Waymon Gillebreaux, executive vice president for project management for the Detroit Economic Growth Corporation, said in a statement Monday afternoon that the city expects to have the site cleared in 60-90 days.
"We are gratified Judge Prentis Edwards confirmed the Economic Development Corporation's determination that, while the plan to preserve a portion of Tiger Stadium may have been desirable, it simply did not have the financial support it needed to proceed," Gillebreaux said.
The EDC, acting for the city of Detroit, voted last Tuesday to resume demolition, which began last summer but halted when the Detroit City Council granted the conservancy a chance to come up with a redevelopment plan for what was left of the park. Tuesday's vote essentially rejected the conservancy's plan, which would have preserved the playing field and converted the lower deck and part of the upper deck into a historic exhibit along with commercial space and event facilities.
Demolition briefly resumed last Friday until the conservancy won the temporary injunction to halt the process over the weekend. Judge Edwards' ruling sided with the DEGC's contention that the conservancy does not have the funding to move forward with the project, which has been estimated at $29 million.
The conservancy submitted a plan March 1 that included a $3.8 million federal budget earmark, plus federal and state tax credits and private donations, such as from the Kresge Foundation in suburban Detroit. Since then, the conservancy had been trying to secure financial commitments and get other organizations involved, including the Tigers.
"I say the same thing I did before the [judge's] decision: It was completely unwarranted and unnecessary," Gillette said.
At this point in the process, however, it appears to be the final decision. Though the conservancy could have appealed the ruling, demolition would go on, which Gillette said would've done enough damage to make preservation difficult at best.
The conservancy tried to appeal to the city council and new mayor Dave Bing, but without success.
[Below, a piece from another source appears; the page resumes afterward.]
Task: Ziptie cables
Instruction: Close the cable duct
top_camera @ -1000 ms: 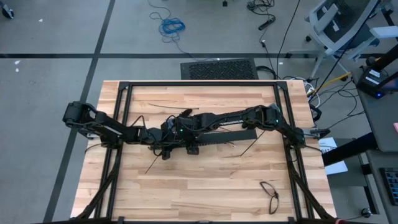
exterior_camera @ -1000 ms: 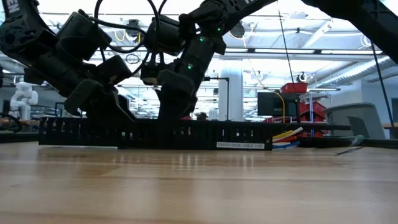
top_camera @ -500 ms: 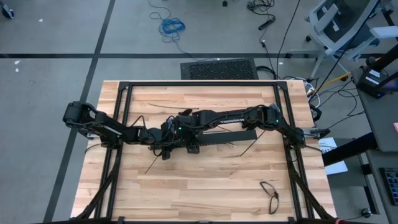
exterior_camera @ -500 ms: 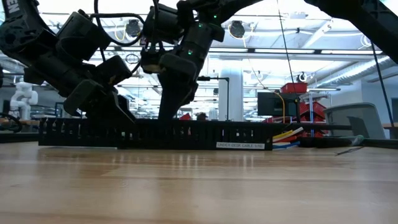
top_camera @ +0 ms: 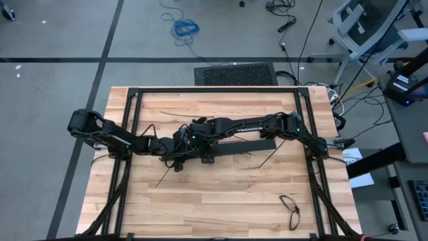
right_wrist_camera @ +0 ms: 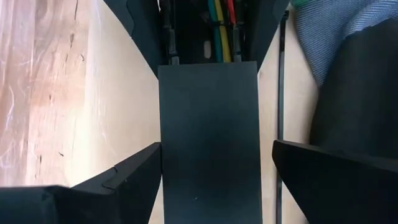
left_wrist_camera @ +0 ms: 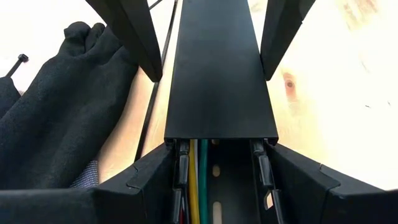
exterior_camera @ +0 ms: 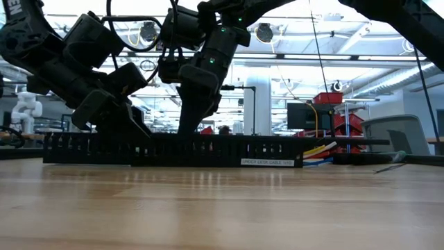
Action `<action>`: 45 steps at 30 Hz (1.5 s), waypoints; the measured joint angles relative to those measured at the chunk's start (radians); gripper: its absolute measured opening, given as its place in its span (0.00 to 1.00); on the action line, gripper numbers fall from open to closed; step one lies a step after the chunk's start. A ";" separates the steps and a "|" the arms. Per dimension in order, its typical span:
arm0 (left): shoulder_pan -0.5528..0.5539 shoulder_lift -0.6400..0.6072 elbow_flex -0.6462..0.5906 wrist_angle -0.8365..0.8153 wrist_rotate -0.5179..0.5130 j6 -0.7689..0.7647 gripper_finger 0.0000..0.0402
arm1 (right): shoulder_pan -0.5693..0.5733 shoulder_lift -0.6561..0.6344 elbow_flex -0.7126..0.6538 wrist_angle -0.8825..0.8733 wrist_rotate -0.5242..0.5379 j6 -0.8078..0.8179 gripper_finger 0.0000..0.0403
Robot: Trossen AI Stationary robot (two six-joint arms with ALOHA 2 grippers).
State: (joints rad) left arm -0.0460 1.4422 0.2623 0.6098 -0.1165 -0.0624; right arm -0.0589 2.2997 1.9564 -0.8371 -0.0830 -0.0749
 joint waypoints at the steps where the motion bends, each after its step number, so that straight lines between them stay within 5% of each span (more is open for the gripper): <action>1: 0.000 0.000 0.000 0.000 0.000 0.000 0.57 | 0.000 0.000 0.000 0.000 0.000 0.000 0.74; 17: 0.000 0.000 0.000 0.000 0.000 0.000 0.57 | 0.000 -0.001 0.000 0.000 0.000 0.000 0.61; 45: 0.000 -0.050 0.001 -0.098 -0.016 0.068 0.57 | -0.001 -0.001 0.000 0.003 0.009 0.000 0.60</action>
State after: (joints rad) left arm -0.0463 1.3926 0.2630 0.5122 -0.1326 0.0056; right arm -0.0597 2.2986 1.9564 -0.8341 -0.0735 -0.0751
Originally called Navin Field and later Briggs Stadium, Tiger Stadium served as the home of the Detroit Tigers from 1912-99. It also hosted the NFL's Detroit Lions until 1974. It remained largely vacant after the Tigers moved to Comerica Park in 2000, while the city and various groups debated on what to do with the facility.
Only in the past year or so has the debate taken concrete steps towards a conclusion. The conservancy, for its part, has worked for the past few years to come up with a plan and then put it into action.
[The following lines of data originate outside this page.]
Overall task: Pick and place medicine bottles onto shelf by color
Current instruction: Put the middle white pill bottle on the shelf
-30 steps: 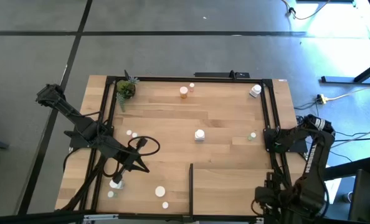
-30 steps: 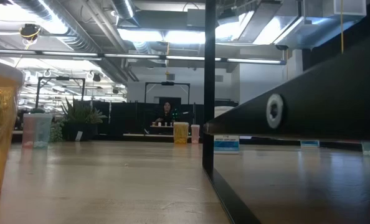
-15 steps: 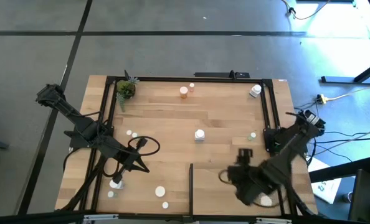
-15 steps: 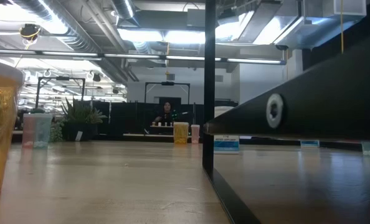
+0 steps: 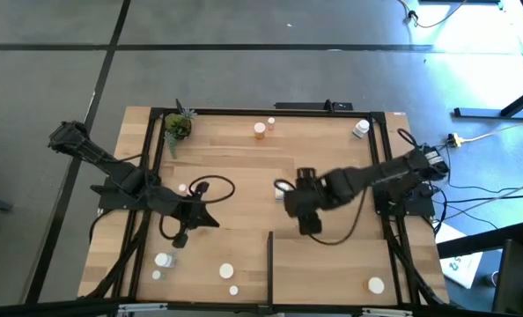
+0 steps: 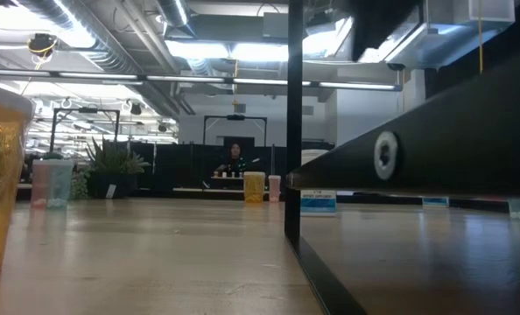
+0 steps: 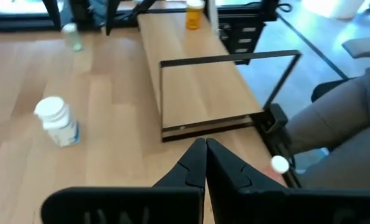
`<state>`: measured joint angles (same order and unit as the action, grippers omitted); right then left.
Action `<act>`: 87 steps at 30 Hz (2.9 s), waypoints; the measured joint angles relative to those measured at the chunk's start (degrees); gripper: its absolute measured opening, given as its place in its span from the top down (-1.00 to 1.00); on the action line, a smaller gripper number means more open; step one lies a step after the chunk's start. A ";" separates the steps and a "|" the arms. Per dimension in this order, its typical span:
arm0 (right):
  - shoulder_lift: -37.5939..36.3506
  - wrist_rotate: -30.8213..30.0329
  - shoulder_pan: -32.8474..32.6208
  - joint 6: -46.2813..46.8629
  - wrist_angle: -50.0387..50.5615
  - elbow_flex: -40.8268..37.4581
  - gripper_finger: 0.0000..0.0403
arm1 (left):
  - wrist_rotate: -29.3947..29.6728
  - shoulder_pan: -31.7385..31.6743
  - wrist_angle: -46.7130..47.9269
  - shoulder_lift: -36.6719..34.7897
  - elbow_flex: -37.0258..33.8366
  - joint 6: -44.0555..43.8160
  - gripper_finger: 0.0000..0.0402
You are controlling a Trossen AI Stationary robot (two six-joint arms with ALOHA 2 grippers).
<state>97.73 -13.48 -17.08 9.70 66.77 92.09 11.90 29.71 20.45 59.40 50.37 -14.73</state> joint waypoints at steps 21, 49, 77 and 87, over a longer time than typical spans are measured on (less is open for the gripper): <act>0.00 7.19 9.57 -14.41 -17.03 -8.95 -0.37 | 1.06 -1.20 1.55 0.00 0.00 -6.44 1.00; 0.95 11.50 17.40 -9.82 -22.67 -13.84 -0.37 | 1.09 -1.20 4.87 -0.02 0.00 -7.25 1.00; 5.40 12.20 17.73 -9.93 -21.98 -13.81 -0.37 | 1.14 -5.70 7.21 -0.02 -0.02 -7.23 1.00; 6.62 14.00 17.73 -9.96 -22.78 -13.75 -0.37 | 1.13 -5.70 7.21 -0.02 -0.01 -7.23 1.00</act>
<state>104.36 0.52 0.64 -0.26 43.99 78.34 13.03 24.01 27.66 59.37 50.36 -21.96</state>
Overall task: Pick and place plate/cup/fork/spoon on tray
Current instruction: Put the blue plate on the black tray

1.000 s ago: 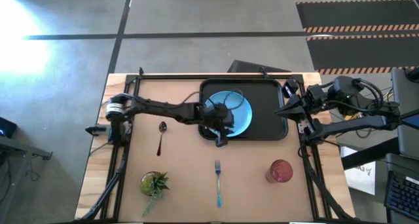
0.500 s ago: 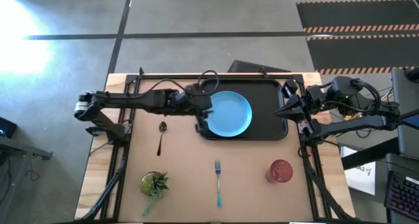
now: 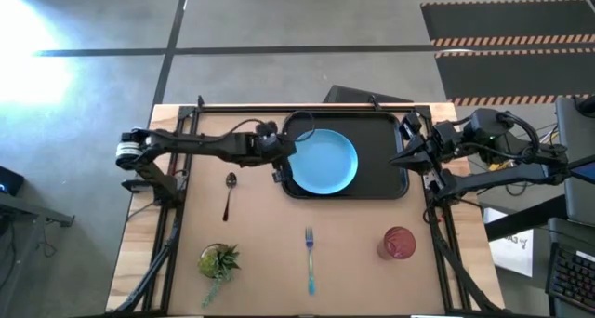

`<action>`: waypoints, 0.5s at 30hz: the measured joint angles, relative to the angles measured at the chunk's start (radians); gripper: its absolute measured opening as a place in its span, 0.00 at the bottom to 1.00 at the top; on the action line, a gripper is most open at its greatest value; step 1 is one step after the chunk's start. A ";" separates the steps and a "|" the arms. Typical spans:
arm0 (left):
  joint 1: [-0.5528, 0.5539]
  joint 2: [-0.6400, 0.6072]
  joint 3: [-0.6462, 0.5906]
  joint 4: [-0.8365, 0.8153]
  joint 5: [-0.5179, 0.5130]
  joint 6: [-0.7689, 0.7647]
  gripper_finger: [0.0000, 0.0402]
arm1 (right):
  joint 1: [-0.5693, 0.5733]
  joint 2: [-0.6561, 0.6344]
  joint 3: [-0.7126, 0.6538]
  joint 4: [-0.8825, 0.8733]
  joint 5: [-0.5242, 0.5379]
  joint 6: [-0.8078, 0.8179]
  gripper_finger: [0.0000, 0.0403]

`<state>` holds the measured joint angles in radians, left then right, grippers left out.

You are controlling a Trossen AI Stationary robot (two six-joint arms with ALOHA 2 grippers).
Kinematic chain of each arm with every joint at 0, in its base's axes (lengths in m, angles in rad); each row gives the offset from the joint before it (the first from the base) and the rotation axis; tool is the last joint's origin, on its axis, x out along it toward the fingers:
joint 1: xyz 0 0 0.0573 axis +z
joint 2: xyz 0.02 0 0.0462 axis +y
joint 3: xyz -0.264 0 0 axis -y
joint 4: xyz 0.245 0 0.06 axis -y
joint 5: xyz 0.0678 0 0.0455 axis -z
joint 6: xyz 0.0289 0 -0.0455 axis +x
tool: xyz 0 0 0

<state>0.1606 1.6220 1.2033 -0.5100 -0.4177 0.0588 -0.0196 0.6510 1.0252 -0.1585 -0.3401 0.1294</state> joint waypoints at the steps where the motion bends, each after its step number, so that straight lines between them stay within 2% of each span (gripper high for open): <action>1: 0.014 0.004 -0.008 0.023 0.012 0.000 0.04 | 0.000 0.000 0.000 0.000 0.000 -0.003 0.02; 5: 0.073 0.022 -0.028 0.138 0.100 -0.011 0.00 | 0.000 0.000 0.000 0.004 0.000 -0.011 0.02; 10: 0.194 0.076 0.014 0.208 0.401 -0.198 0.00 | 0.000 0.000 0.000 0.007 0.000 -0.009 0.02; 12: 0.225 0.102 0.036 0.201 0.431 -0.234 0.00 | 0.000 0.000 0.000 0.007 0.000 -0.008 0.02; 15: 0.244 0.135 0.071 0.200 0.412 -0.235 0.00 | 0.000 0.000 0.000 0.007 0.000 -0.007 0.02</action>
<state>0.4043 1.7568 1.2744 -0.3101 -0.0055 -0.1766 -0.0196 0.6510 1.0252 -0.1517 -0.3397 0.1223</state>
"We recognize the passion of members of the Old Tiger Stadium Conservancy," Gillebreaux's statement said, "but that does not change the fact that they did not have the funds to complete the project, nor did they have the prospect of doing so."
Gillette called the decision short-sighted and countered that the conservancy was prepared to pay for security and for costs for an extension. He said the DEGC had not approached them with any alternative projects for the site.
"It's the kind of thing that gives the city of Detroit an incredibly bad reputation in the eyes of the media and in the eyes of people around the world," Gillette said.
Gillebreaux said in his statement that the EDC was not allowed to discuss alternatives for the site with potential developers while it was under its agreement with the conservancy.
"That contract has been terminated, and the Economic Development Corporation may now begin the process of reviewing other development proposals for the property," Gillebreaux said.
What kind of marker, if any, the site will have to denote what once stood there remains to be seen. The conservancy is unlikely to be involved in that process.